■ **WORK REQUIRED**
Using the data below, copy each line that includes the word "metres".

■ **MATERIAL PROVIDED**
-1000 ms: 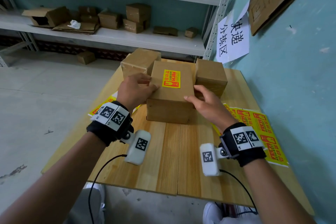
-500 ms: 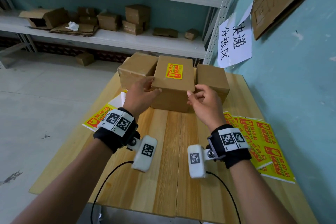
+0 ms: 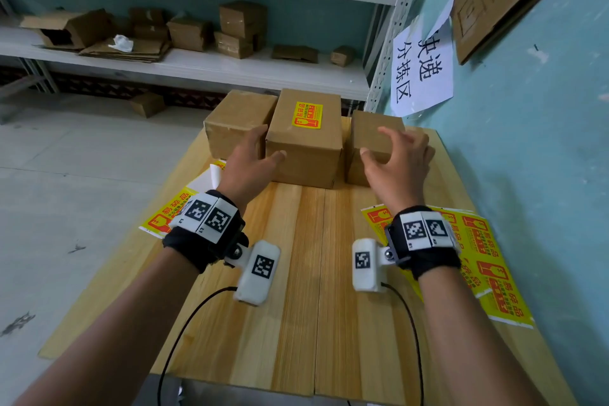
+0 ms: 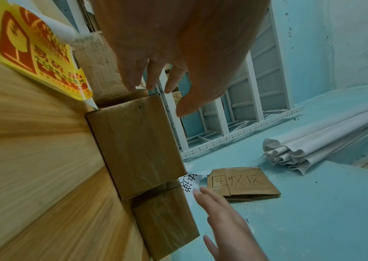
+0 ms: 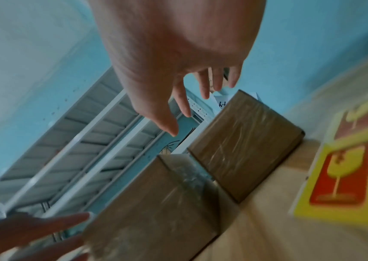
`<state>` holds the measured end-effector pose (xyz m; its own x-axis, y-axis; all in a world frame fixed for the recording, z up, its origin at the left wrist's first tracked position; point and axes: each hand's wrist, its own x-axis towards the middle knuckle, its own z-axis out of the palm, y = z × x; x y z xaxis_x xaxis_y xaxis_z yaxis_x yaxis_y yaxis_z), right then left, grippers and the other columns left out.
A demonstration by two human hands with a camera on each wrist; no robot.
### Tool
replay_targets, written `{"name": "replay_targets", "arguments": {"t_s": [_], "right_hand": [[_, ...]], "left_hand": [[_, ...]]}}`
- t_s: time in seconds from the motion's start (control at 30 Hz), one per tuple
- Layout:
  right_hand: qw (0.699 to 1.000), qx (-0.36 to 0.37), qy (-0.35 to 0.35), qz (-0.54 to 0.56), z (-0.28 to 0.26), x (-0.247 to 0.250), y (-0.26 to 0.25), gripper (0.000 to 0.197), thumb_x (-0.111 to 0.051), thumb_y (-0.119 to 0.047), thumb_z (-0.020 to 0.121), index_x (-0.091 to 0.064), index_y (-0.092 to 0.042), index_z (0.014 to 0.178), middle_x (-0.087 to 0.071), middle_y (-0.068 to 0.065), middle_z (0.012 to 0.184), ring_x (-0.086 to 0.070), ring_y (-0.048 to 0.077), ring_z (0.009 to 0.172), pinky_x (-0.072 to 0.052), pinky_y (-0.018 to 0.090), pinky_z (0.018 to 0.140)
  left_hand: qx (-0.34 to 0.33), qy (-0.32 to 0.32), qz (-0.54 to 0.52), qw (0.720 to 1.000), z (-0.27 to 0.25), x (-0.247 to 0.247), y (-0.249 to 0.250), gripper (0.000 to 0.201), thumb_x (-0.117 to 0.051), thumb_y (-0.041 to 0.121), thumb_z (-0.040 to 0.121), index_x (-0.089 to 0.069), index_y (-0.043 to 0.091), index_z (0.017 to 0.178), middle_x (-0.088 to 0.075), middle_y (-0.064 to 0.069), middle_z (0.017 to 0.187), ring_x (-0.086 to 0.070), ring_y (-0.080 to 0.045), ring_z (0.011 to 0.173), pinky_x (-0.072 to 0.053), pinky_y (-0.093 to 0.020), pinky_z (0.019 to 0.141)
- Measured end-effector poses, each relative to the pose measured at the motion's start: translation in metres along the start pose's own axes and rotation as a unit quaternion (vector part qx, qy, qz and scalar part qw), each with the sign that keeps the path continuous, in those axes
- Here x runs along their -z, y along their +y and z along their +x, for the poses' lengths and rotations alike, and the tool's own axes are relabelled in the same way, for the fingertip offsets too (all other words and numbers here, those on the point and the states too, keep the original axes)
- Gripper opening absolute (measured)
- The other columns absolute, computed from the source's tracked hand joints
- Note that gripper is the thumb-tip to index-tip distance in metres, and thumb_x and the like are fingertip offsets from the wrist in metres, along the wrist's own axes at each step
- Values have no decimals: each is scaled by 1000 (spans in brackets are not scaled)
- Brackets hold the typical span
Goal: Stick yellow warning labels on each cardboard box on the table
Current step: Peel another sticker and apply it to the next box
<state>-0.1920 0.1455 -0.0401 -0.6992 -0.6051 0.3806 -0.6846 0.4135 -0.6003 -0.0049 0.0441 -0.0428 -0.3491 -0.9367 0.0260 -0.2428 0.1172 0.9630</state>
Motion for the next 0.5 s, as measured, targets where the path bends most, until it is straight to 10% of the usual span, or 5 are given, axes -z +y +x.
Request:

■ **EXPECTED ANSWER**
- Measured end-effector poses, each relative to the pose measured at the motion's start: translation in metres along the start pose's own axes and rotation as a unit quaternion (vector part qx, qy, qz and scalar part qw), each with the sign that keeps the path continuous, in those axes
- Note that gripper is the thumb-tip to index-tip distance in metres, and thumb_x and the like are fingertip offsets from the wrist in metres, along the wrist's own axes at each step

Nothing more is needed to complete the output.